- _Action item_
Beginning with the first line of the material, set down each line exactly as written, up to and including the line with "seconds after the".

- _Data provided_
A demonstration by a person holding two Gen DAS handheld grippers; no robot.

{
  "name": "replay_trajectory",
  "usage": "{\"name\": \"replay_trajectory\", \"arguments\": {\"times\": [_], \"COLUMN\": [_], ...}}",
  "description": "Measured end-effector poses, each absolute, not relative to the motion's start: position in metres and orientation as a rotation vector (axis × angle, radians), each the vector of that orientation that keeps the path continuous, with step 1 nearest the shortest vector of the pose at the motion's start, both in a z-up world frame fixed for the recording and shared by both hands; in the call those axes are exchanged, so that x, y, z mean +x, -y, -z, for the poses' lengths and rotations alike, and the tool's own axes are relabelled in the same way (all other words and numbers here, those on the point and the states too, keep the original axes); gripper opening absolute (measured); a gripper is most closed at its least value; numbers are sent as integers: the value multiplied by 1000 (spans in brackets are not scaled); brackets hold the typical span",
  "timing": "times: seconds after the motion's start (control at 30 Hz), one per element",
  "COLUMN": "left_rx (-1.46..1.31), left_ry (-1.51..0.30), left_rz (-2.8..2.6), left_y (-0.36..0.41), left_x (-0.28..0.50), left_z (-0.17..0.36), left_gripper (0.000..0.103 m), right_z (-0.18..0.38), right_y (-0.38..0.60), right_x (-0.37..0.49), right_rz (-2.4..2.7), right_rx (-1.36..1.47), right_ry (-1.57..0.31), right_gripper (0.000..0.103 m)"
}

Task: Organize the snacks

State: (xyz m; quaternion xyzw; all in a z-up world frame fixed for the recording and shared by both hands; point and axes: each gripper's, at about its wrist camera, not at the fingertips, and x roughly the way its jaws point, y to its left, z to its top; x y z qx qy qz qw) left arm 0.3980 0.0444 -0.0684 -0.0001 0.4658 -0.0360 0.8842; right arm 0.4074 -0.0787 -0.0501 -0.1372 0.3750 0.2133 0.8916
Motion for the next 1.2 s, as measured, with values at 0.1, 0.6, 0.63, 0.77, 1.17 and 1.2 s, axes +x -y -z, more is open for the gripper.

- _Exercise output_
A demonstration by a person holding two Gen DAS handheld grippers; no robot.

{
  "name": "replay_trajectory",
  "usage": "{\"name\": \"replay_trajectory\", \"arguments\": {\"times\": [_], \"COLUMN\": [_], ...}}",
  "description": "Measured end-effector poses, each absolute, not relative to the motion's start: position in metres and orientation as a rotation vector (axis × angle, radians), each the vector of that orientation that keeps the path continuous, with step 1 nearest the shortest vector of the pose at the motion's start, both in a z-up world frame fixed for the recording and shared by both hands; in the call those axes are exchanged, so that x, y, z mean +x, -y, -z, for the poses' lengths and rotations alike, and the tool's own axes are relabelled in the same way (all other words and numbers here, those on the point and the states too, keep the original axes); gripper opening absolute (measured); a gripper is most closed at its least value; numbers are sent as integers: the value multiplied by 1000 (spans in brackets are not scaled); brackets hold the typical span",
  "timing": "times: seconds after the motion's start (control at 30 Hz), one per element",

No more output is expected.